2 - Informatiepaneel.

3 - Aan / uit-toets PIJL en de modus "Auto".

4 - Toets voor het in-/uitschakelen van de airconditioningmodus.

5 - Regelknop ventilatorsnelheid.

6 - Sleutel voor het regelen van het verwarmingsvermogen (koelmiddelstroom door de radiator) en de luchttemperatuur in de cabine in automatische modus van + 16 ° С tot + 32 ° С.

7 - Sleutel om de mistmodus in te schakelen, die de luchtstroom naar de voorruit regelt.

8 - Knop voor het aanpassen van de luchttoevoer naar de benen.
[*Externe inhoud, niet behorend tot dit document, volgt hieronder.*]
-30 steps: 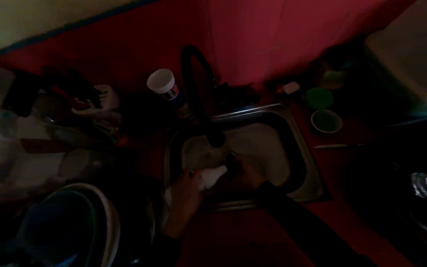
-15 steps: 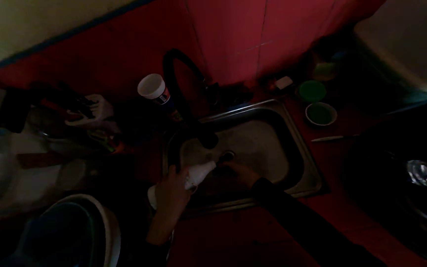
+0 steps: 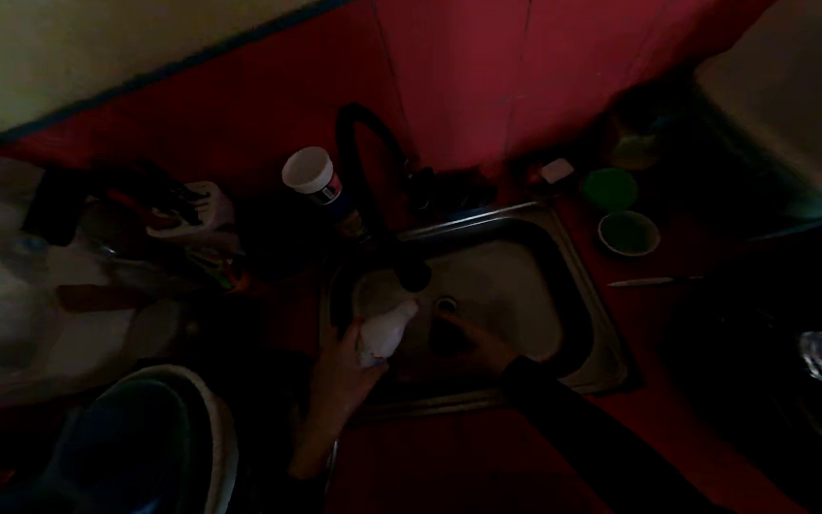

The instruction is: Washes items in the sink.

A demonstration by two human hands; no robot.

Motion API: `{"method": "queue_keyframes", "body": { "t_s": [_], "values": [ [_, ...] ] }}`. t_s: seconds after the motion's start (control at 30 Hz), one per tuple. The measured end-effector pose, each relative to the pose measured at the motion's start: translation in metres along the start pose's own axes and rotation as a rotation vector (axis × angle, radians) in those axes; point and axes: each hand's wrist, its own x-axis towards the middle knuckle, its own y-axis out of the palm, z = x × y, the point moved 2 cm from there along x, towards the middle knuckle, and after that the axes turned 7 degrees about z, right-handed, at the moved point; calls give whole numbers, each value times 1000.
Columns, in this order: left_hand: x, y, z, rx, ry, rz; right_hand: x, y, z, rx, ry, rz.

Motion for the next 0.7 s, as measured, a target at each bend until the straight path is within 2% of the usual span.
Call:
{"method": "queue_keyframes", "body": {
  "t_s": [0.1,0.2,0.33,0.47,0.53,0.63,0.7],
  "values": [
    [1,10,12,-216,47,-69,23,-19,-2,138,61,-41],
    [1,18,25,-405,65,-145,24,-22,17,183,68,-145],
    [-1,27,43,-661,26,-256,18,-8,67,27,10,-238],
    [-5,29,48,-828,-20,-385,16,3,125,-174,-255,-238],
    [-8,27,49,-851,-38,-437,29,13,161,-122,-293,-219],
    [-10,21,50,-1003,-71,-472,27,68,221,-45,-276,-354],
    [-5,18,54,-1103,-56,-534,46,60,239,-19,-337,-359]
  ]
}}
9 - Knop voor het aanpassen van de instroom van buitenlucht / recirculatie.

Regelgevende normen.

  • De bovenste helften van de toetsen 5, 6, 7, 8, 9 verhogen de instelbare parameter, de onderste helften verlagen deze.
  • Door op de toetsen 5, 6, 7, 8, 9 te drukken, wordt de waarde van de bewaakte parameter weergegeven op de indicatieschaal.
  • De helderheid van de achtergrondverlichting van de toetsen wordt geregeld door de achtergrondverlichting van het instrument
  • Als er binnen 3 seconden geen toets wordt ingedrukt, geeft het informatiepaneel de huidige temperatuur weer.

BOOM inschakelen/uitschakelen.

  • Inschakelen: druk op een willekeurige toets behalve toets 3.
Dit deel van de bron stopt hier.